**Task instructions**
In how many lines of the listing does the word "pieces" appear? Reply with the number only.

**Information shown**
========
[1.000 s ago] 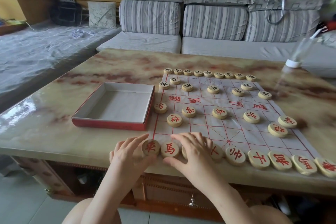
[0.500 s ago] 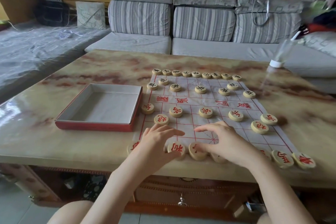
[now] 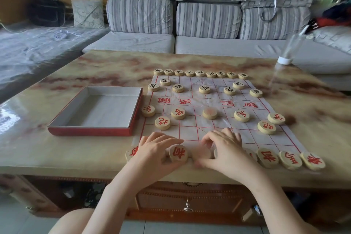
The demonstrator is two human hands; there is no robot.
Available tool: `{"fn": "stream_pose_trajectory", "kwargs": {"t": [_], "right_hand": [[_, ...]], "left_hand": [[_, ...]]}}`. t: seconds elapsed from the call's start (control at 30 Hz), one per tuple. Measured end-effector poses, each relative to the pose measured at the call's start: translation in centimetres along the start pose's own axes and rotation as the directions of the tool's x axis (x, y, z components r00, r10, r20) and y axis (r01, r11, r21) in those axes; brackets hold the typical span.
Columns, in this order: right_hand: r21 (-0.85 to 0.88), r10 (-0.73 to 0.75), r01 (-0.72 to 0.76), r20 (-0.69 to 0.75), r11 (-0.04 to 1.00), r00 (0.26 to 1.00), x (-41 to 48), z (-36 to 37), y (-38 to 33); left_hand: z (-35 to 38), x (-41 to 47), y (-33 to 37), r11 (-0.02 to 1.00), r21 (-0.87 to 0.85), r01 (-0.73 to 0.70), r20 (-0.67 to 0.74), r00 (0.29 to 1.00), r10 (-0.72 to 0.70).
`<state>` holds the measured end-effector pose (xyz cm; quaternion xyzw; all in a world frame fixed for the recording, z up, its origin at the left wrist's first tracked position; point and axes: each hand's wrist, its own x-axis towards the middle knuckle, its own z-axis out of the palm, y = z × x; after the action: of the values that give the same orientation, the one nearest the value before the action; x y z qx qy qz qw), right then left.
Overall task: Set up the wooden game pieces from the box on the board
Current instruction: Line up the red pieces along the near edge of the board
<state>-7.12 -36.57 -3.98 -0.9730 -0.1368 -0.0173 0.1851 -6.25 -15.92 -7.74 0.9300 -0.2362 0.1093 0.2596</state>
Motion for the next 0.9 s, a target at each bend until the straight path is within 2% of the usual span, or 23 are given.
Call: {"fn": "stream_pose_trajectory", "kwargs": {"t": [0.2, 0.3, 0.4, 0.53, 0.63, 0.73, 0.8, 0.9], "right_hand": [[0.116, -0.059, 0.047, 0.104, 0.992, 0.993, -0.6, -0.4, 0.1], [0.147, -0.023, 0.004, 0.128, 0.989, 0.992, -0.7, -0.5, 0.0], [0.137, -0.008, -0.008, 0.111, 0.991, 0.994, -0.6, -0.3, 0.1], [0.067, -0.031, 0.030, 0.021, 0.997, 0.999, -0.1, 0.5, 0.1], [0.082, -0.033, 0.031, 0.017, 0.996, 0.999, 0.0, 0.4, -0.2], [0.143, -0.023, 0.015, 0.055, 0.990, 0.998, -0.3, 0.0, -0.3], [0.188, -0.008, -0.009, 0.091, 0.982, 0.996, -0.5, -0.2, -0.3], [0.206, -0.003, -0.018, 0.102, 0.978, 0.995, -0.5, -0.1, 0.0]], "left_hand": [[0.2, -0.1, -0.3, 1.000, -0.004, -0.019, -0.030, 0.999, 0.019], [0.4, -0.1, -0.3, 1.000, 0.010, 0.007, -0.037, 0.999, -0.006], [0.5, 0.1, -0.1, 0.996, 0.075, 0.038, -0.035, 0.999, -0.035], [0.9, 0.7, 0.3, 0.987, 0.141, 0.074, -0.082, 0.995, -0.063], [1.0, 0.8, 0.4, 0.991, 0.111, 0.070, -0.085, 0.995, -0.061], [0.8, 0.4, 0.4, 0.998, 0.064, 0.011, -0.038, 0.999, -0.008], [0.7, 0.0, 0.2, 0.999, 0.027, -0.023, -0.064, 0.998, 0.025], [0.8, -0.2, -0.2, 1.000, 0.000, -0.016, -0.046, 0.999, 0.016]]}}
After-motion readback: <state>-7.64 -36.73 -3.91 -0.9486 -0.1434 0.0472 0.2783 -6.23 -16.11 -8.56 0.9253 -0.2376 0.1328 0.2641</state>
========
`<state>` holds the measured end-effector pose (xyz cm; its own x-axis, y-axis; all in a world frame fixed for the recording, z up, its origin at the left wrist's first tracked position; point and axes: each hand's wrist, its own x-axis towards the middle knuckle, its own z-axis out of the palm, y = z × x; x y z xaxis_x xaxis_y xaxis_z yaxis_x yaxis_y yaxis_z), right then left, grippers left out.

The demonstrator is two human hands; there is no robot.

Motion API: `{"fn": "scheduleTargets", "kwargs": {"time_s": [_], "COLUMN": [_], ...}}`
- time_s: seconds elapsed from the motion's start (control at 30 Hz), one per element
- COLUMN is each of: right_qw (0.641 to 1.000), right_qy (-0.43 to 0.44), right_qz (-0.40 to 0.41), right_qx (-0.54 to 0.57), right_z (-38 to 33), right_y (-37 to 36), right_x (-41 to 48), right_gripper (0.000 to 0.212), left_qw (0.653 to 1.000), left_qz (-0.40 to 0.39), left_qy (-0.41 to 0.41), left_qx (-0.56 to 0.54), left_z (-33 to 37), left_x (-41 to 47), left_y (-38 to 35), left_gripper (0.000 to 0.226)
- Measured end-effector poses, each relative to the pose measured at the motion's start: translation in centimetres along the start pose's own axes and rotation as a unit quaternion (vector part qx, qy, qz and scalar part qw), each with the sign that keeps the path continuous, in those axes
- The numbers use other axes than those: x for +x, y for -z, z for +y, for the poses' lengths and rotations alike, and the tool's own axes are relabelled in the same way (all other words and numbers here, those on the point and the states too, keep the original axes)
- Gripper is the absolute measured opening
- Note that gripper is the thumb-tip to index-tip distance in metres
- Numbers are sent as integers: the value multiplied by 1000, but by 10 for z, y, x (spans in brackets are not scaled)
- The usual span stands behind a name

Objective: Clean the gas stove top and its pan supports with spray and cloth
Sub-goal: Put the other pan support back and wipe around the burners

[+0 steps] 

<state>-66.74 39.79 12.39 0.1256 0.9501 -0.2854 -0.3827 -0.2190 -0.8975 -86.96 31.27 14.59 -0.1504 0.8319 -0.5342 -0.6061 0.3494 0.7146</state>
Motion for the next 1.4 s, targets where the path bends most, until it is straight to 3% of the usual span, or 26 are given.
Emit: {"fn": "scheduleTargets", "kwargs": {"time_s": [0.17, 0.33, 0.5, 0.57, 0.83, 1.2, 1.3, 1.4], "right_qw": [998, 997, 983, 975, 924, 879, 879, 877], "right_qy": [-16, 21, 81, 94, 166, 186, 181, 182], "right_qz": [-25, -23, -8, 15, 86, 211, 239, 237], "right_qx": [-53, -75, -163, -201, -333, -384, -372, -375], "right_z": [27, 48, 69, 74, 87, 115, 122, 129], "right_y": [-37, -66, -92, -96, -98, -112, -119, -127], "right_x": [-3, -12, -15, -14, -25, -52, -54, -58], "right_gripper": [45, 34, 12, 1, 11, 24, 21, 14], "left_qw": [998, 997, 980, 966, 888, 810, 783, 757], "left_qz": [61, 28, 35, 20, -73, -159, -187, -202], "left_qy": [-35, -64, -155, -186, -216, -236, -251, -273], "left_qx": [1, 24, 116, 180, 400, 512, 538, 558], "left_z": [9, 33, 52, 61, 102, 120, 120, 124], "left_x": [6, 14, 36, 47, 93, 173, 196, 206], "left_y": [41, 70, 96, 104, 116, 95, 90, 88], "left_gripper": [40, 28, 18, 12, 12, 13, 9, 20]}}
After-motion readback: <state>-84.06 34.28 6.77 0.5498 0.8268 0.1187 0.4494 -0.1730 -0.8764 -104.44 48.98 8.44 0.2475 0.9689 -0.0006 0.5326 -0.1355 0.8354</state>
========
**Solution to this task**
2